%%
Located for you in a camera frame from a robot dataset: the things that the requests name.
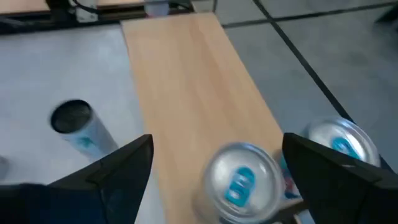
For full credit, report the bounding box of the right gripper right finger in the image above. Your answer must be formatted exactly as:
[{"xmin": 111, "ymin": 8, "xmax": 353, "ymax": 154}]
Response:
[{"xmin": 282, "ymin": 132, "xmax": 398, "ymax": 224}]

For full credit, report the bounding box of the tall silver can black lid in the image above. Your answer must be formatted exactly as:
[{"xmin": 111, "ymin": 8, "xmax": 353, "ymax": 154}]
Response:
[{"xmin": 49, "ymin": 98, "xmax": 121, "ymax": 162}]

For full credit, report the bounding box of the black aluminium table frame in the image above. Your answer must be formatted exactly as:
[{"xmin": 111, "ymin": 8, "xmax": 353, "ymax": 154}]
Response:
[{"xmin": 0, "ymin": 0, "xmax": 195, "ymax": 35}]

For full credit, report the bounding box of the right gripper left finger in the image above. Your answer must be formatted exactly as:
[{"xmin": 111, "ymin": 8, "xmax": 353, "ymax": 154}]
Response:
[{"xmin": 0, "ymin": 133, "xmax": 155, "ymax": 224}]

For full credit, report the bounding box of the wooden shelf black metal frame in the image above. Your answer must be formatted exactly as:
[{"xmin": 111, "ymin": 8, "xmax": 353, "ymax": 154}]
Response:
[{"xmin": 119, "ymin": 11, "xmax": 307, "ymax": 224}]

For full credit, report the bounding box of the blue silver slim can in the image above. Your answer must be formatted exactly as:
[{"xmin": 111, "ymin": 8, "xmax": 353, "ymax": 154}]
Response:
[
  {"xmin": 192, "ymin": 142, "xmax": 301, "ymax": 224},
  {"xmin": 300, "ymin": 116, "xmax": 382, "ymax": 169}
]

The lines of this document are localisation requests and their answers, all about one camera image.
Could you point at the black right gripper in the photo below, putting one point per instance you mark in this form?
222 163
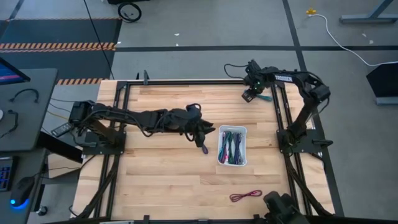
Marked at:
258 81

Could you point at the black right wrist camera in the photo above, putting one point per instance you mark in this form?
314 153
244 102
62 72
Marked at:
253 67

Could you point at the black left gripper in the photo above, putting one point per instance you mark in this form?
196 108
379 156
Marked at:
186 124

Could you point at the black floor box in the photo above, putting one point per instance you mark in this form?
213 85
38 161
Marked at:
384 81

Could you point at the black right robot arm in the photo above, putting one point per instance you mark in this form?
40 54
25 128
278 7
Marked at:
306 84

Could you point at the computer monitor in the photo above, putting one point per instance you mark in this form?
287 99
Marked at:
9 73

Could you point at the grey desk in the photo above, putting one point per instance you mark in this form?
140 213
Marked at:
34 124

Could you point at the black aluminium table frame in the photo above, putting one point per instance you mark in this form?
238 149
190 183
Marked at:
122 93

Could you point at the black computer mouse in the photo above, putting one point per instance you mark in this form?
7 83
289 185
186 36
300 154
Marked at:
21 191

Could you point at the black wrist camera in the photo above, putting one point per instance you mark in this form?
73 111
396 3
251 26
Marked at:
193 110
253 67

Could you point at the yellow floor plug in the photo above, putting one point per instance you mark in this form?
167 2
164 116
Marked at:
311 12

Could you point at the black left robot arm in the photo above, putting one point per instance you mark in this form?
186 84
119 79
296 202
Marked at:
140 118

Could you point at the black remote control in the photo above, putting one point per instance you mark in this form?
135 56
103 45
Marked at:
61 129

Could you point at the white plastic bin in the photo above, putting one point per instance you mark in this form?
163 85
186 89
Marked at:
220 163

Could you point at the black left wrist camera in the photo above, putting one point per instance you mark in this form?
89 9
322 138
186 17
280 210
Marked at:
193 110

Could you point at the black keyboard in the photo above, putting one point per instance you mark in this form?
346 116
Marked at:
4 174

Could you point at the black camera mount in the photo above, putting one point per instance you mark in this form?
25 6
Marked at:
280 207

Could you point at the black hazard striped floor mat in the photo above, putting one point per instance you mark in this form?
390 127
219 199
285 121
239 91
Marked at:
62 31

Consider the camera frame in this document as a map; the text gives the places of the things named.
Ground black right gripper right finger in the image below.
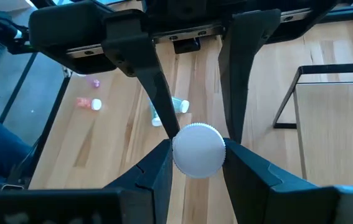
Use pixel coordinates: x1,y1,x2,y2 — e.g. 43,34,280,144
222,138,342,224

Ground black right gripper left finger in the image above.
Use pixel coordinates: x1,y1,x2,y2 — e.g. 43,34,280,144
105,138,175,224

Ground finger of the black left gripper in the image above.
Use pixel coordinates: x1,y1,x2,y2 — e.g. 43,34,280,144
100,8,181,139
217,8,282,144

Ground purple medicine bottle white cap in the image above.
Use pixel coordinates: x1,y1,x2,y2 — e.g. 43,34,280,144
85,75,101,89

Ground teal medicine bottle white cap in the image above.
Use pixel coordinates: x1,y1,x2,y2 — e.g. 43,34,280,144
171,96,191,114
148,99,164,128
171,122,227,180

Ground red medicine bottle white cap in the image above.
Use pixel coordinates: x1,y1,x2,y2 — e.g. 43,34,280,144
75,96,103,112

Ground black aluminium table frame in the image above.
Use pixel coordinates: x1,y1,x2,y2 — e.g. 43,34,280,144
6,6,353,191

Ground wooden shelf black metal frame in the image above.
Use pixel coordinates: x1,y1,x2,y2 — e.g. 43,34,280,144
272,63,353,187

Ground silver metal bracket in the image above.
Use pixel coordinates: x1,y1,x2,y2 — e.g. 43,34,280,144
1,183,25,191

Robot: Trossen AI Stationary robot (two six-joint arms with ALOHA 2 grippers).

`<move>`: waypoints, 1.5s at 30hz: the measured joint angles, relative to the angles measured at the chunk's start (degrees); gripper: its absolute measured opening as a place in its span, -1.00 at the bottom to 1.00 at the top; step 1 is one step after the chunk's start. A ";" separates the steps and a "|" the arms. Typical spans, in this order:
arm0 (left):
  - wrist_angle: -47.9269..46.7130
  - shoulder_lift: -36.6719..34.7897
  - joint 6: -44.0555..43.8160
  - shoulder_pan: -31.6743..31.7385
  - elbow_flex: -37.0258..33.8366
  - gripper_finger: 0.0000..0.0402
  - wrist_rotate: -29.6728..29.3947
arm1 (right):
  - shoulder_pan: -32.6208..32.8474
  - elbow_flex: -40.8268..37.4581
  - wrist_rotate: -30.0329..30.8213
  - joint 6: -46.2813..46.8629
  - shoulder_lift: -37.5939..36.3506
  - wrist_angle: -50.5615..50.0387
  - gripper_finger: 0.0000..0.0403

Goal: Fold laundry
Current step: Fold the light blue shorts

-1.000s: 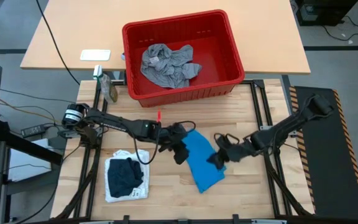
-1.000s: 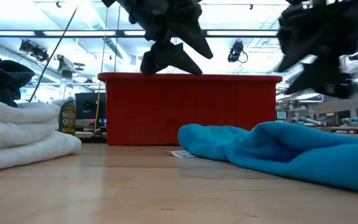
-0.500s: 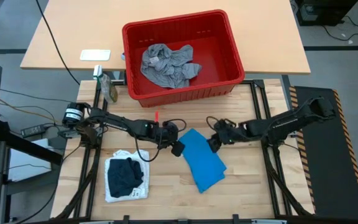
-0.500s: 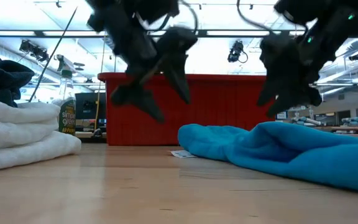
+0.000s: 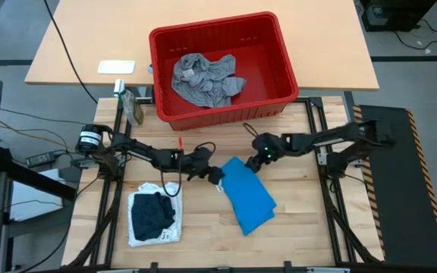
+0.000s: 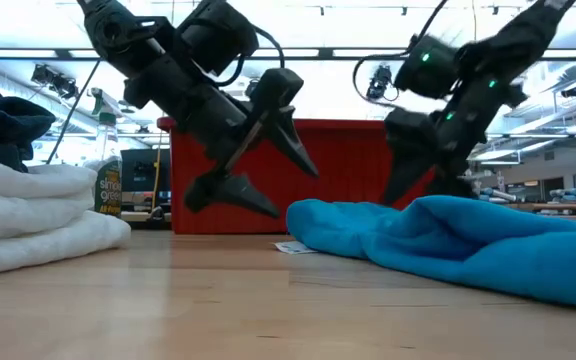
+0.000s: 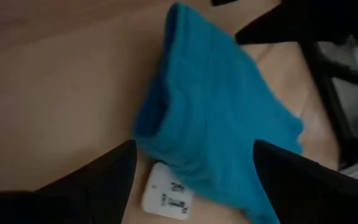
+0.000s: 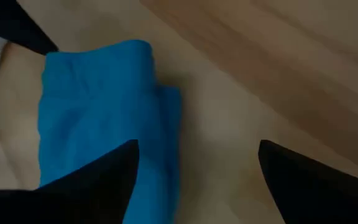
%%
> **Task statement**
No picture should be included when the data are set down again exactly.

> **Solution for this problem**
Located for you in a camera frame from a robot dataset: the things that the requests name.
For full credit, report the bounding box of the right gripper right finger in the image above. Your answer must be formatted exactly as:
[{"xmin": 111, "ymin": 8, "xmax": 353, "ymax": 154}]
Response:
[{"xmin": 282, "ymin": 132, "xmax": 398, "ymax": 224}]

For full credit, report the bounding box of the tall silver can black lid in the image above. Your answer must be formatted exactly as:
[{"xmin": 111, "ymin": 8, "xmax": 353, "ymax": 154}]
Response:
[{"xmin": 49, "ymin": 98, "xmax": 121, "ymax": 162}]

For full credit, report the bounding box of the black aluminium table frame in the image above. Your answer must be formatted exactly as:
[{"xmin": 111, "ymin": 8, "xmax": 353, "ymax": 154}]
Response:
[{"xmin": 0, "ymin": 0, "xmax": 195, "ymax": 35}]

For full credit, report the bounding box of the right gripper left finger in the image above. Your answer must be formatted exactly as:
[{"xmin": 111, "ymin": 8, "xmax": 353, "ymax": 154}]
Response:
[{"xmin": 0, "ymin": 133, "xmax": 155, "ymax": 224}]

For full credit, report the bounding box of the wooden shelf black metal frame in the image above. Your answer must be formatted exactly as:
[{"xmin": 111, "ymin": 8, "xmax": 353, "ymax": 154}]
Response:
[{"xmin": 119, "ymin": 11, "xmax": 307, "ymax": 224}]

For full credit, report the bounding box of the blue silver slim can in the image above. Your answer must be formatted exactly as:
[{"xmin": 111, "ymin": 8, "xmax": 353, "ymax": 154}]
Response:
[
  {"xmin": 192, "ymin": 142, "xmax": 301, "ymax": 224},
  {"xmin": 300, "ymin": 116, "xmax": 382, "ymax": 169}
]

The lines of this document are localisation requests and their answers, all about one camera image.
Could you point at the black right gripper in the photo below, putting one point per instance you mark in this form?
222 163
Marked at:
258 81

Could you point at the black right wrist camera in the photo above, putting one point per instance you mark in this form?
314 153
244 102
62 72
Marked at:
253 67

Could you point at the black left gripper in the photo above, putting one point per instance you mark in this form?
196 108
379 156
Marked at:
186 124

Could you point at the black floor box in the photo above, putting one point per instance you mark in this form?
213 85
38 161
Marked at:
384 81

Could you point at the black right robot arm in the photo above, putting one point per instance you mark in this form?
40 54
25 128
278 7
Marked at:
306 84

Could you point at the computer monitor in the photo above, putting one point per instance you mark in this form?
287 99
Marked at:
9 73

Could you point at the grey desk in the photo above, putting one point per instance you mark in this form?
140 213
Marked at:
34 124

Could you point at the black aluminium table frame in the photo above, putting one point per instance you mark in this form?
238 149
190 183
Marked at:
122 93

Could you point at the black computer mouse in the photo above, putting one point per instance you mark in this form?
7 83
289 185
186 36
300 154
Marked at:
21 191

Could you point at the black wrist camera in the photo above, putting one point per instance you mark in this form?
73 111
396 3
251 26
Marked at:
193 110
253 67

Could you point at the yellow floor plug in the photo above, putting one point per instance you mark in this form?
167 2
164 116
Marked at:
311 12

Could you point at the black left robot arm in the photo above, putting one point per instance you mark in this form?
186 84
119 79
296 202
Marked at:
140 118

Could you point at the black remote control in the photo above, putting one point per instance you mark in this form?
135 56
103 45
Marked at:
61 129

Could you point at the white plastic bin in the photo above, putting one point per instance you mark in this form?
163 85
186 89
Marked at:
220 163

Could you point at the black left wrist camera in the photo above, putting one point per instance you mark in this form?
89 9
322 138
186 17
280 210
Marked at:
193 110

Could you point at the black keyboard in the photo above, putting one point per instance you mark in this form?
346 116
Marked at:
4 174

Could you point at the black camera mount in the photo above, putting one point per instance you mark in this form?
25 6
Marked at:
280 207

Could you point at the black hazard striped floor mat in the photo above, putting one point per instance you mark in this form?
390 127
219 199
285 121
239 91
Marked at:
62 31

Consider the camera frame in this document as a map; the text gives the places of the things named.
Ground black right gripper right finger in the image below.
Use pixel coordinates: x1,y1,x2,y2 — e.g. 43,34,280,144
222,138,342,224

Ground black right gripper left finger in the image above.
Use pixel coordinates: x1,y1,x2,y2 — e.g. 43,34,280,144
105,138,175,224

Ground finger of the black left gripper in the image above.
Use pixel coordinates: x1,y1,x2,y2 — e.g. 43,34,280,144
100,8,181,139
217,8,282,144

Ground purple medicine bottle white cap in the image above.
Use pixel coordinates: x1,y1,x2,y2 — e.g. 43,34,280,144
85,75,101,89

Ground teal medicine bottle white cap in the image above.
Use pixel coordinates: x1,y1,x2,y2 — e.g. 43,34,280,144
171,96,191,114
148,99,164,128
171,122,227,180

Ground red medicine bottle white cap in the image above.
Use pixel coordinates: x1,y1,x2,y2 — e.g. 43,34,280,144
75,96,103,112

Ground black aluminium table frame in the image above.
Use pixel coordinates: x1,y1,x2,y2 — e.g. 43,34,280,144
6,6,353,191

Ground wooden shelf black metal frame in the image above.
Use pixel coordinates: x1,y1,x2,y2 — e.g. 43,34,280,144
272,63,353,187

Ground silver metal bracket in the image above.
Use pixel coordinates: x1,y1,x2,y2 — e.g. 43,34,280,144
1,183,25,191

Robot: Trossen AI Stationary robot (two six-joint arms with ALOHA 2 grippers).

`<move>`: waypoints, 1.5s at 30hz: the measured joint angles, relative to the angles measured at the chunk's start (degrees); gripper: its absolute measured opening as a place in its span, -1.00 at the bottom to 1.00 at the top; step 1 is one step after the chunk's start. A ";" separates the steps and a "|" the arms. Typical spans, in this order:
arm0 (left):
  - wrist_angle: -47.9269..46.7130
  - shoulder_lift: -36.6719..34.7897
  - joint 6: -44.0555..43.8160
  - shoulder_pan: -31.6743..31.7385
  - elbow_flex: -37.0258..33.8366
  - gripper_finger: 0.0000..0.0402
  - wrist_rotate: -29.6728..29.3947
arm1 (right):
  - shoulder_pan: -32.6208..32.8474
  - elbow_flex: -40.8268..37.4581
  - wrist_rotate: -30.0329..30.8213
  - joint 6: -46.2813..46.8629
  - shoulder_lift: -37.5939..36.3506
  - wrist_angle: -50.5615..50.0387
  - gripper_finger: 0.0000..0.0403

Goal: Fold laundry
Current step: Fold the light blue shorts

-1.000s: 
-1.000s: 
-0.500s: 
-0.500s: 
+0.000s: 
+0.000s: 
+0.000s: 
+0.000s: 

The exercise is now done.